Using the defData and genData functions, it is relatively easy to specify multinomial distributions that characterize categorical data. Order becomes relevant when the categories take on meanings related to strength of opinion or agreement (as in a Likert-type response) or frequency. A motivating example could be when a response variable takes on four possible values: (1) strongly disagree, (2) disagree, (4) agree, (5) strongly agree. There is a natural order to the response possibilities.

It is common to summarize the data by looking at cumulative probabilities, odds, or log-odds. Comparisons of different exposures or individual characteristics typically look at how these cumulative measures vary across the different exposures or characteristics.

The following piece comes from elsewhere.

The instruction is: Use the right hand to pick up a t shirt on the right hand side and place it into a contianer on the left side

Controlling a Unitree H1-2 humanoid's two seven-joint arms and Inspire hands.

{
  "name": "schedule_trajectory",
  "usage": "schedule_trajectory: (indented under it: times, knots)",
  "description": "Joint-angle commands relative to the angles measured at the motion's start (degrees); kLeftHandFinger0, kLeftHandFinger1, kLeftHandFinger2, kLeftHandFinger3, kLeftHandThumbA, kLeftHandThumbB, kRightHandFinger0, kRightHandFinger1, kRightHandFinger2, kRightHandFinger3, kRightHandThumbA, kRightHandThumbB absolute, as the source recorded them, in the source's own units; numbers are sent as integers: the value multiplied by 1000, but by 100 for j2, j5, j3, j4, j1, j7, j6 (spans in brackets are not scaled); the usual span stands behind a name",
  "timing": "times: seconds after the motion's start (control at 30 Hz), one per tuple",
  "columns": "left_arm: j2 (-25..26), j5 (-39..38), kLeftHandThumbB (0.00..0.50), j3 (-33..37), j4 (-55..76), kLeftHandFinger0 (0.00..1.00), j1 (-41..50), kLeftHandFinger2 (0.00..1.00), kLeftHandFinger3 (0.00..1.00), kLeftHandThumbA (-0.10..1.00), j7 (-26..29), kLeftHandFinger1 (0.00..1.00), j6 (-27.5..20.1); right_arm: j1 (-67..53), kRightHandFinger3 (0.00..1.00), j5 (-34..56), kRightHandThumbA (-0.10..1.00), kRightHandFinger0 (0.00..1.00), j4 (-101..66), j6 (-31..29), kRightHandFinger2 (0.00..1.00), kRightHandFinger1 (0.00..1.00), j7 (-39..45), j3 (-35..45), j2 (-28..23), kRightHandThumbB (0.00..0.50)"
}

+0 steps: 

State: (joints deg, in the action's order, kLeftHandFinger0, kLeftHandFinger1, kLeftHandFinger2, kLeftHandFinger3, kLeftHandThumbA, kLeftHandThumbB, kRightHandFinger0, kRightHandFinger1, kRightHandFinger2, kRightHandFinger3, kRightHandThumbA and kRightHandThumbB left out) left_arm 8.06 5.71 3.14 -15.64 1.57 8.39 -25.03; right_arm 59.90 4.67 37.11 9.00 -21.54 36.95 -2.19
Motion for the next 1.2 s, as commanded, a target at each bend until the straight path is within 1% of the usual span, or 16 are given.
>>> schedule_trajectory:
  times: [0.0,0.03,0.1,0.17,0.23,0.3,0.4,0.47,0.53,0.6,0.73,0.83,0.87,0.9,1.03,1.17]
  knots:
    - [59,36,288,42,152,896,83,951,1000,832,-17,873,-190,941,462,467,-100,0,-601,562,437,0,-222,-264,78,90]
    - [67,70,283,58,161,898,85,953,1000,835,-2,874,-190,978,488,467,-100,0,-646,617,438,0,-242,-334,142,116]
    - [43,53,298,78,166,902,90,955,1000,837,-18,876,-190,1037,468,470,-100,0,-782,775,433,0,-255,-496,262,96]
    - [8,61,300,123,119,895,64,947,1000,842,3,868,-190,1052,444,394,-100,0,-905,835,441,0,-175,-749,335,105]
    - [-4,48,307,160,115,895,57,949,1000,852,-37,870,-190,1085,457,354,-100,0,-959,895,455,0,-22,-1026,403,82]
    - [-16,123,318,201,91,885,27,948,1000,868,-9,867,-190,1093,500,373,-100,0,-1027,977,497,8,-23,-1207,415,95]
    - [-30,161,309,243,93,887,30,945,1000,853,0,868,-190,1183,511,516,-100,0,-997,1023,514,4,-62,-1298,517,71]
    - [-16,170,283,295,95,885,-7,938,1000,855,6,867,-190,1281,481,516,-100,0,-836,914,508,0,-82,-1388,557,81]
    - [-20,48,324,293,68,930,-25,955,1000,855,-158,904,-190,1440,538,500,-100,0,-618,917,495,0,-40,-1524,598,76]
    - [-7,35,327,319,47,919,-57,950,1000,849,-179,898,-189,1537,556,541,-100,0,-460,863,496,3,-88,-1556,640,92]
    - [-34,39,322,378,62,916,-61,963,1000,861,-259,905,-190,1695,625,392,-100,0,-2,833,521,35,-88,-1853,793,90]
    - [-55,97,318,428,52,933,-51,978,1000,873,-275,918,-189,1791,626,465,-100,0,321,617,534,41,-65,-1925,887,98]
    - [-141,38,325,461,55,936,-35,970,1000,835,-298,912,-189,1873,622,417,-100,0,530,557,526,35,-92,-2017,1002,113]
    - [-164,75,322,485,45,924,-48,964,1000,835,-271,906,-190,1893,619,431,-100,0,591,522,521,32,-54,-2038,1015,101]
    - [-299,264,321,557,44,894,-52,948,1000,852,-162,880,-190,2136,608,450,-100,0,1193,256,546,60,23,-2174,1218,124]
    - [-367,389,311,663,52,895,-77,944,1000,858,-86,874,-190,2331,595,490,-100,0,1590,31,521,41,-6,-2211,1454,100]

So, if we were interested in cumulative odds, we would compare \[\small{\frac{P(response = 1|exposed)}{P(response > 1|exposed)} \ \ vs. \ \frac{P(response = 1|unexposed)}{P(response > 1|unexposed)}},\]

and continue until the last (in this case, third) comparison

\[\small{\frac{P(response \le 3|exposed)}{P(response > 3|exposed)} \ \ vs. \ \frac{P(response \le 3|unexposed)}{P(response > 3|unexposed)}},\]

We can use an underlying (continuous) latent process as the basis for data generation. If we assume that probabilities are determined by segments of a logistic distribution (see below), we can define the ordinal mechanism using thresholds along the support of the distribution. If there are \(k\) possible responses (in the meat example, we have 4), then there will be \(k-1\) thresholds. The area under the logistic density curve of each of the regions defined by those thresholds (there will be \(k\) distinct regions) represents the probability of each possible response tied to that region.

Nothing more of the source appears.